# silence



## wyatt641 (Jan 14, 2012)

I came by..just wanted to say hello...hope all is well for my friends left on this site...happy summer all...>>>>


----------



## Milton Fox Racing (May 27, 2014)

Drive by sarcasm....oh well.....what he doesnt know that goes on while he is not here....is our secret. :thumbsup:


----------



## wheelszk (Jul 8, 2006)

:grin2:Not much of a secret......:grin2::grin2::grin2:


----------



## Rich Dumas (Sep 3, 2008)

I have noticed that things are slow right now on most of the slot racing BBs. Another board that I checked today was slow with sections that had no posts for months, there might only be a handful of members logged in at any given time, but there could be hundreds of visitors viewing the site. That might give the impression that the hobby is nearly dead, however a friend that makes tires tells me that he is having trouble keeping up with the demand to the extent that he usually has to make tires during the weekends. For him there has been no summer slowdown.


----------



## alpink (Aug 22, 2010)




----------



## wyatt641 (Jan 14, 2012)

stop by once a week..nothing to see here..facebook has lots of names I recognize from here..and yes..bashing goes on..deserved and non deserved...also seems that sales on facebook have gone up driving out the middle person from stealing 10% plus...( E-BAY}...so to say I am a drive by.....well at least I drive by


----------



## Milton Fox Racing (May 27, 2014)

We do appreciate your dropping in. 

Like they say in other places/settings, "even if they are talking about (HobbyTalk) in a less than flattering manner". They are still talking about HobbyTalk! Thanks for that. See you next week. :cheers2:


We have also been able to finally remove the panjo overlay to the sales boards here, but it will take current and returning members to build the sales board back up.


----------



## wyatt641 (Jan 14, 2012)

this was the 1rst site I ever joined..there were so many good people here..I got great deals on stuff..I got great tips on how to tweek t jets.i got ripped off by only 1 person whom also did same to several other members..came back a couple years later and apologized to everyone.(DRINKING PROBLEM HE SAID)..I went to Indiana show and met members there..my son was small at the time and a couple guys gave him some runners to play with..others gave us great impassable deals to get him into slots.(he is more into sports and xbox now regrettably now)..then facebook took most of the members that were once here..I read about guys getting sick and passing on..I was here when we used to have the chat room and read on monday mornings how fights started and members were given time outs or banned...then also about another site that was started and members who were unhappy here went there...(as did I also only for the fact that I knew some of them and they were great sellers..but I also stayed here also.).I saw this site changed with new owners..I had a hell of a time for weeks geeing back on due to my password being so called wrong..I keep coming back as I still look not only for deals..but to read about builds and tune up tips..at least once a week I pop in...and its good to recognize names from the past but also some I do not..although its somewhat of a ghost town now..its still good to come back home ...


----------



## Milton Fox Racing (May 27, 2014)

Glad you are able to still find things of interest here. Time does march on and things do change, but there are new threads here that you can participate in or start some of your own for others to post in.

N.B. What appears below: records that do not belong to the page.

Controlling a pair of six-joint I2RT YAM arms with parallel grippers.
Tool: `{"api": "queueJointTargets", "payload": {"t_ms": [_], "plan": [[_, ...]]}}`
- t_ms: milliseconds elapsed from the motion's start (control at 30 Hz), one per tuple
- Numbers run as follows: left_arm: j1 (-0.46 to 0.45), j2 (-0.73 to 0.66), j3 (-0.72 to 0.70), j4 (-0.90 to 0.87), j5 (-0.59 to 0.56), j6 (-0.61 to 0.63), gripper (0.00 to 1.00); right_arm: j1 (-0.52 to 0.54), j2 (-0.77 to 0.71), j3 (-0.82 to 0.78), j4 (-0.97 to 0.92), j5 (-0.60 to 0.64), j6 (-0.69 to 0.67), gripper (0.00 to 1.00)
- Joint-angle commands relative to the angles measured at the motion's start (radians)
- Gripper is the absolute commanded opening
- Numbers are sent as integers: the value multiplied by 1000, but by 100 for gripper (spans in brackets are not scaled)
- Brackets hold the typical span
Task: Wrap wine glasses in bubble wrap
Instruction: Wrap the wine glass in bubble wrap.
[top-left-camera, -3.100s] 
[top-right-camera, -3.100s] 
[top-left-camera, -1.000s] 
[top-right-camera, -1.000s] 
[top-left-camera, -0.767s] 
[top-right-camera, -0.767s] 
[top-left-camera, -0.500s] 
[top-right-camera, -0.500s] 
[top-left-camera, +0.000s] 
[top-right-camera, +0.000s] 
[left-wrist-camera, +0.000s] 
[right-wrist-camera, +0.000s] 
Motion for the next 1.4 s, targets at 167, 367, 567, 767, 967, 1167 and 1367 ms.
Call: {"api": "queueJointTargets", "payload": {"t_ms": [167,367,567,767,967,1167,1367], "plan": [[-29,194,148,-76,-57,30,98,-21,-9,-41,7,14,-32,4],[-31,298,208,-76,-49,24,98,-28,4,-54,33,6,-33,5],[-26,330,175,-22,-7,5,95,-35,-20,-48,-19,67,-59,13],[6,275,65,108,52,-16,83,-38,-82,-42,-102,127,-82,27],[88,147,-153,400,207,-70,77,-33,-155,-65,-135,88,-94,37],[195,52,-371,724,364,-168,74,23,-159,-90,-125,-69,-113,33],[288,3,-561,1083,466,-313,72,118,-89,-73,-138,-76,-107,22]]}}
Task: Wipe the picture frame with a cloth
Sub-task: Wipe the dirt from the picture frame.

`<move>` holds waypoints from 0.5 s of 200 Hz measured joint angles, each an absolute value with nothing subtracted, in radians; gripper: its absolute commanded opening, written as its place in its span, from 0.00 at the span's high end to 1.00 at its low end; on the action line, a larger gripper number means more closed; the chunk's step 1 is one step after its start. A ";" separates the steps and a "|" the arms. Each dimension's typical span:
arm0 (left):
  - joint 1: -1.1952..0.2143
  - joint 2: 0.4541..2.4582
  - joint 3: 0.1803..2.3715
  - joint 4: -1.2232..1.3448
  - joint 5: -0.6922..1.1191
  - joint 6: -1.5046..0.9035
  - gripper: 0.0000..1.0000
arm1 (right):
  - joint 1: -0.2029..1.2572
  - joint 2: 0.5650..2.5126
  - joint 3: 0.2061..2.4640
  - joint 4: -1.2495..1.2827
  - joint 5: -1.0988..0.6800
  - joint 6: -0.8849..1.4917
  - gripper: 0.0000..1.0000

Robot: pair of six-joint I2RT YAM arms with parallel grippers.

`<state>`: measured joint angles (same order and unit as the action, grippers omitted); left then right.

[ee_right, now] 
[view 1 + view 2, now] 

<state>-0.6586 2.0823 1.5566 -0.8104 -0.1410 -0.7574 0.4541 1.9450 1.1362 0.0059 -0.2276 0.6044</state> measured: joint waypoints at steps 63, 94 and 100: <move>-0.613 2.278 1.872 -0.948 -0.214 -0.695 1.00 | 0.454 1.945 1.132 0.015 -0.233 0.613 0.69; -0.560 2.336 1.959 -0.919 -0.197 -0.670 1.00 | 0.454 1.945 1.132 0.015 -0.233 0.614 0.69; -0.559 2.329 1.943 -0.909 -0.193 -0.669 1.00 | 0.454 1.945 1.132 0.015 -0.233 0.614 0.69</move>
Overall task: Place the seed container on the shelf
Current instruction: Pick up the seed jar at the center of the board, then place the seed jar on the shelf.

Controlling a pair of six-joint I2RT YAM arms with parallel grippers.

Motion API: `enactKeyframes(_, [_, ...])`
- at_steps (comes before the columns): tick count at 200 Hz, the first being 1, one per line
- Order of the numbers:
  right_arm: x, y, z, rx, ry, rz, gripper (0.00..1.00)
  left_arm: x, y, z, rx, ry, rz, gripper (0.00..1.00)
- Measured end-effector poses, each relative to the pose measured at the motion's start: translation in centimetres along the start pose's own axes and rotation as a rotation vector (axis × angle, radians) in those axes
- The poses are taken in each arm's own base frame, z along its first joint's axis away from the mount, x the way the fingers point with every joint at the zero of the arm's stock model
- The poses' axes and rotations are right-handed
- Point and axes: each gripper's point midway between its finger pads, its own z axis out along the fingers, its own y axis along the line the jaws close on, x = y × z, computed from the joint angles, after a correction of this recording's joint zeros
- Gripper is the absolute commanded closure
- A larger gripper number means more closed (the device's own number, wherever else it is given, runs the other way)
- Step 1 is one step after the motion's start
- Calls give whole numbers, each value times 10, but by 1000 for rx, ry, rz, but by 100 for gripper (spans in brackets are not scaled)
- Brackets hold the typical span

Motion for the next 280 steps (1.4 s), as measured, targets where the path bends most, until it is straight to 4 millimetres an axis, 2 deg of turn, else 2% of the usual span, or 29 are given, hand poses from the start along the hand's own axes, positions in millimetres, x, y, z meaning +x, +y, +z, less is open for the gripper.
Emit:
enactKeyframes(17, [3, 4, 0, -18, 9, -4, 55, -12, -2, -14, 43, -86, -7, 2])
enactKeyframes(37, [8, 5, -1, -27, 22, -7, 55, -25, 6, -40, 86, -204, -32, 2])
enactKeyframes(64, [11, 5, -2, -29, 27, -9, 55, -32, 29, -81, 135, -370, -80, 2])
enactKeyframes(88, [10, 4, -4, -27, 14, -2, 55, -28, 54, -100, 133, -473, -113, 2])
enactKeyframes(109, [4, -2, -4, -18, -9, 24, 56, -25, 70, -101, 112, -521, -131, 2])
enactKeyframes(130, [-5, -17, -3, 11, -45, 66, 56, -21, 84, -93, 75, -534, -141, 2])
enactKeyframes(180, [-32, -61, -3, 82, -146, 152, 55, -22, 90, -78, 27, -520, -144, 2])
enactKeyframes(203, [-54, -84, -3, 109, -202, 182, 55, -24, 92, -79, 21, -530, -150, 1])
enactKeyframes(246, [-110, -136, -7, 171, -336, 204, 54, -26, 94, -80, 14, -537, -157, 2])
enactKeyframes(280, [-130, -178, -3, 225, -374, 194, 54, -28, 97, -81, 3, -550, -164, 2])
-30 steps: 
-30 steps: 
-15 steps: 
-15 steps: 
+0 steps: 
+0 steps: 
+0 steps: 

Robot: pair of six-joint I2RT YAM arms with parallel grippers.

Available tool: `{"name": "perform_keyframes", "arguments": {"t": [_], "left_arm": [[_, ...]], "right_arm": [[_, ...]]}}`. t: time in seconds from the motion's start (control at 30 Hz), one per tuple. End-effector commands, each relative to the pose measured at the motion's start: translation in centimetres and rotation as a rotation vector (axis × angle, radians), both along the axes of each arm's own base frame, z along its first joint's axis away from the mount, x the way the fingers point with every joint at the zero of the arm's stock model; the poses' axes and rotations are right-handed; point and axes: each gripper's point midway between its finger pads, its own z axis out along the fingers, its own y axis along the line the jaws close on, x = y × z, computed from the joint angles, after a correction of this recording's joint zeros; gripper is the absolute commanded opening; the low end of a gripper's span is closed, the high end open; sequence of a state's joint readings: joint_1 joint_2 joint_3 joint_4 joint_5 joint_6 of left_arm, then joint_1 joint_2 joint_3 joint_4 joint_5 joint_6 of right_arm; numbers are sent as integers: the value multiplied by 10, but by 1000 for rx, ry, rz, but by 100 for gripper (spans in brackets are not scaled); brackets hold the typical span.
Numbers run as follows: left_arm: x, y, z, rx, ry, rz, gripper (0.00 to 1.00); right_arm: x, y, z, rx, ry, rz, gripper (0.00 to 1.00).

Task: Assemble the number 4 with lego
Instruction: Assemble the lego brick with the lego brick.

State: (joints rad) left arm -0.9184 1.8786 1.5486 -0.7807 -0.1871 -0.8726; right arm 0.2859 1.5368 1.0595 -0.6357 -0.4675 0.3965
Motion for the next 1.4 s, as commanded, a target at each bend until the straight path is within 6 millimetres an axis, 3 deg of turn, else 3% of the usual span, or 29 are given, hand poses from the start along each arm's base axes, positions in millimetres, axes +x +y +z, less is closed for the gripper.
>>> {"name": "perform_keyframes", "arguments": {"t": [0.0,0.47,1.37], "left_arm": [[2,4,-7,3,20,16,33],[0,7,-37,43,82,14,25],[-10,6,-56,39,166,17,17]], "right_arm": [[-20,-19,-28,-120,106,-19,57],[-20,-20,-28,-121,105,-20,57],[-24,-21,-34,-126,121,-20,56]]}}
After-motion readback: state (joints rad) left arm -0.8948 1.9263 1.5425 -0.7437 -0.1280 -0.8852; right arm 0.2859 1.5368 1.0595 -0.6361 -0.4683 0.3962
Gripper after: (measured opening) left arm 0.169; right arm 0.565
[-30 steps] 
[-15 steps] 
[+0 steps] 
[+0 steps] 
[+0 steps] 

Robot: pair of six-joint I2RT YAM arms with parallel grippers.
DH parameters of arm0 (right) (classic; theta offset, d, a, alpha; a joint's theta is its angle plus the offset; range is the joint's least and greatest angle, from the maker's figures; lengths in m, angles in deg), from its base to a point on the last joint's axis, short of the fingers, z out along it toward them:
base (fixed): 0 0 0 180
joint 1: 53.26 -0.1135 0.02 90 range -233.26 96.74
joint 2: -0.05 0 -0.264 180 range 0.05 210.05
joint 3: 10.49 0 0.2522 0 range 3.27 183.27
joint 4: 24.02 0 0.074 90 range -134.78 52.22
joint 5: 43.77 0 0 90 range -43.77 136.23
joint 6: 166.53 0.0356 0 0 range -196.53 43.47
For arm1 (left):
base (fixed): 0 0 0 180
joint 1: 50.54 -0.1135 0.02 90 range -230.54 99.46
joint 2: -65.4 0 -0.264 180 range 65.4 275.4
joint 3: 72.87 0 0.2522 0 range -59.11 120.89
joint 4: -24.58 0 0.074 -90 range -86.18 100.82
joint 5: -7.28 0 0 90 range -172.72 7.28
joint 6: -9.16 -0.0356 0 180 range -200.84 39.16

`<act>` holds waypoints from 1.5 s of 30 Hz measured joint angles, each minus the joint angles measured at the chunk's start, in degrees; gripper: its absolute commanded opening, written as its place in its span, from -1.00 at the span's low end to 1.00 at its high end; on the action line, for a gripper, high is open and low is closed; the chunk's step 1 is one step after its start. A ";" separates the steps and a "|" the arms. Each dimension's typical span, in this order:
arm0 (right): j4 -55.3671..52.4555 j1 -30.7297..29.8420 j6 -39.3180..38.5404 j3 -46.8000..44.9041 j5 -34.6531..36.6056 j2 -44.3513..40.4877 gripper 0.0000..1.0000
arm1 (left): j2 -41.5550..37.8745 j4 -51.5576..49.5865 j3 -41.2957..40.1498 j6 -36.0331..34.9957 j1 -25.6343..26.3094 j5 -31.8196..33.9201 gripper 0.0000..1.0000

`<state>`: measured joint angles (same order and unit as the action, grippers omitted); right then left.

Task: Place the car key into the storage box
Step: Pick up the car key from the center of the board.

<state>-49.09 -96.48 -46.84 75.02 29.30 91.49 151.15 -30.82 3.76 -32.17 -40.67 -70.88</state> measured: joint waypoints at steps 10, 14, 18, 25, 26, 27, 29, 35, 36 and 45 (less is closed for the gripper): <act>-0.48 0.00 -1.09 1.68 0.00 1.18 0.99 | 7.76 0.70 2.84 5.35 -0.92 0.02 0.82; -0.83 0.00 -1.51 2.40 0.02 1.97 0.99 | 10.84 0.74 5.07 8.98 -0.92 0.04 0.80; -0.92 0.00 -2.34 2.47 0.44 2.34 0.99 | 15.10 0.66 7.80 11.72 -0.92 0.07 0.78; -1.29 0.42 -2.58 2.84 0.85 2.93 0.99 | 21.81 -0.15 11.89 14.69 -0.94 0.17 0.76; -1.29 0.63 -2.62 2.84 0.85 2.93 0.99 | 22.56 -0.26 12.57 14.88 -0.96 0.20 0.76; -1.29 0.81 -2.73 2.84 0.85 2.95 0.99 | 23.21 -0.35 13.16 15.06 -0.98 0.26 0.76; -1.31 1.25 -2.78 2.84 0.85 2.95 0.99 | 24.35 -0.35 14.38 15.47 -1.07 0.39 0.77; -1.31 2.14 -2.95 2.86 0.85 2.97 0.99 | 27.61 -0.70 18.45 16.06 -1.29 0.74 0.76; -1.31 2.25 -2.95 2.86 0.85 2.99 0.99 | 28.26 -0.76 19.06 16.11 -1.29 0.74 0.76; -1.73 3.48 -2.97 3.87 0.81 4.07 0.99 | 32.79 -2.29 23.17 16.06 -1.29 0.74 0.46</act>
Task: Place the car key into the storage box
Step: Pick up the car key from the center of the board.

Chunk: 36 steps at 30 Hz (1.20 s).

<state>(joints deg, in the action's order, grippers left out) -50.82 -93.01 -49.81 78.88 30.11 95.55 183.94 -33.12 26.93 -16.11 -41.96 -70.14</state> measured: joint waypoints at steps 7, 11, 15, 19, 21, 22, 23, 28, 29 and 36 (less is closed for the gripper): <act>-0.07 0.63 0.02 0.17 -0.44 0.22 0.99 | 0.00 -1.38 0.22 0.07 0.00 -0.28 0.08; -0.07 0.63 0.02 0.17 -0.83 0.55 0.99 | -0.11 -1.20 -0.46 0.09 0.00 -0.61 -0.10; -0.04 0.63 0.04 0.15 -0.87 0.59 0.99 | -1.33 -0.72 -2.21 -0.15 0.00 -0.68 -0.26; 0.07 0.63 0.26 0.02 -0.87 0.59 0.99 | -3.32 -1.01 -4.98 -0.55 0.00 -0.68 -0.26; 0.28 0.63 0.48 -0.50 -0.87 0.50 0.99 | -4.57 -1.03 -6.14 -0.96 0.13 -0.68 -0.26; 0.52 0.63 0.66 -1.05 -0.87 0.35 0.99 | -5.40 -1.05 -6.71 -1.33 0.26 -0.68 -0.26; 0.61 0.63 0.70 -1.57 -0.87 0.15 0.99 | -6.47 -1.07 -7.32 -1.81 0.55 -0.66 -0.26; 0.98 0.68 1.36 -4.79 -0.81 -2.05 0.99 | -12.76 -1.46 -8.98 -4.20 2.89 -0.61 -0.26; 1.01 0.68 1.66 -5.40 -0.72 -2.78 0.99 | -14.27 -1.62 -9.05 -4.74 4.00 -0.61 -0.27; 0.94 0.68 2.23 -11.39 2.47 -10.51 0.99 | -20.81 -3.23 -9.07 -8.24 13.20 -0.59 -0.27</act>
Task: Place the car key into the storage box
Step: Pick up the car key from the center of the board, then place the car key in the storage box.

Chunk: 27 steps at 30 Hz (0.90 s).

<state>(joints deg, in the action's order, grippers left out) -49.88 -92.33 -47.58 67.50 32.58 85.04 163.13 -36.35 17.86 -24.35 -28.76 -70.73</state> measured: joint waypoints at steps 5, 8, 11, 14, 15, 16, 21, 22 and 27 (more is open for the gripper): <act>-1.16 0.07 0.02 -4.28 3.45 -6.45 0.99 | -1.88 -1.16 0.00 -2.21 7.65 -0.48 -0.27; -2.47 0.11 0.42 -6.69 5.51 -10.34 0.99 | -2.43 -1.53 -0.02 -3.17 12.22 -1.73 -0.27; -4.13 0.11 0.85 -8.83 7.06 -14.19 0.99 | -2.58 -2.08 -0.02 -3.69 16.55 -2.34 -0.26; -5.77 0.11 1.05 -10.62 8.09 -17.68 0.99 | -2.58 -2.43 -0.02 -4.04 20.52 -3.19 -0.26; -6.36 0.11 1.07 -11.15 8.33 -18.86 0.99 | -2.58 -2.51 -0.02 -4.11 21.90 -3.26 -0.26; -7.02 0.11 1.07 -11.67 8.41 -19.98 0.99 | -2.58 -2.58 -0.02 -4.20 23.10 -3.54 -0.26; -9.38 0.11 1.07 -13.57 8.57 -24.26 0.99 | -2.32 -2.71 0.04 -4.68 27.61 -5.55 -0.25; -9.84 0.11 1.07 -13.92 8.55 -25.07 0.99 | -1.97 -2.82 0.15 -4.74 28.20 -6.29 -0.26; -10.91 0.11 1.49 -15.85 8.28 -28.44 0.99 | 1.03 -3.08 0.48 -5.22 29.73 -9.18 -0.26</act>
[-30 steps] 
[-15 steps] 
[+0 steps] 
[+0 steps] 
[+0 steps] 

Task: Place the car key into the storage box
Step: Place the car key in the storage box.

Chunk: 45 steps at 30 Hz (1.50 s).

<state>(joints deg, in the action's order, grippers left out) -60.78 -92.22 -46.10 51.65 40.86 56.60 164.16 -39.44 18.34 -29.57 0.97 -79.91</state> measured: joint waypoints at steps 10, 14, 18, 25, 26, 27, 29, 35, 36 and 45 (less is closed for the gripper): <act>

You are right about the issues and problems HobbyTalk has gone thru. We are trying to turn things around, but it takes time and member effort to make that happend.

I know there are still old members who cant get back in because of the password issues you mention. Those people can use the contact button below to give us a new email (which is usually the problem in that their previous email is no longer vaild or they cant remember that password either). They can also create a new membership and let us know who they used to be and we can merge them together or they can just start using their new member name. 

There are options available, but we need to know what the obstacle is. We cant bring back every member, but if they want back in - we can do that. But, we cant make posts for them.

Right above the first post on every page is the tweet button. It not a chat room and its not facebook either, but it is a way to share with others about HobbyTalk and have a chat room type of conversation with other members instead of just making another post in the threads here. But, it also requires membership participation to make it interesting and active.

:cheers2:


----------



## wheelszk (Jul 8, 2006)

I still check everyday.


----------



## T-jet (May 3, 2016)

I too, was on here years ago. I remember the fights and nonsense that went on, members being given time outs,banned and other stuff, and I left too. Which was a shame because this site had gotten me back into Racing my t-jets again. This was (Still is from what I can see) a great place to come to and chat with friends and learn a *L O T* of things about T-jets. ( And other slots/ hobbies). I came back once or twice and knew about the new ownership and then I could no longer get in. I had the password issues fixed and..............just stopped coming by. I stumbled back here today by accident while searching for some info on...................T-jets! LOL . Looks like this place is fun again, so I'll stick around.


----------



## Milton Fox Racing (May 27, 2014)

Welcome back and thanks for the positive vibes! :cheers2:


----------



## T-jet (May 3, 2016)

Your welcome. Feels like I've come back home.:grin2:


----------



## wyatt641 (Jan 14, 2012)

speaking of silence..if anyone remembers elcamino bill he is fine..did an ebay deal with him..would be nice to get more guys back on here..


----------



## Milton Fox Racing (May 27, 2014)

If they are not able to reset their password issues due to expired/closed email accounts would you be willing to help them get back in by PMing us a new email. I believe I did this for elcaminobill previously - the name seems familiar.

If they want to contact us themsellves - ask them to click on the contact us button in the big blue bar at the bottom of the page.

:thumbsup:


----------



## T-jet (May 3, 2016)

wyatt641 said:


> speaking of silence..if anyone remembers elcamino bill he is fine..did an ebay deal with him..would be nice to get more guys back on here..


 Actually, that name is vaguely familiar. I may have done a deal with him some time back. Glad to know he is OK:thumbsup:


----------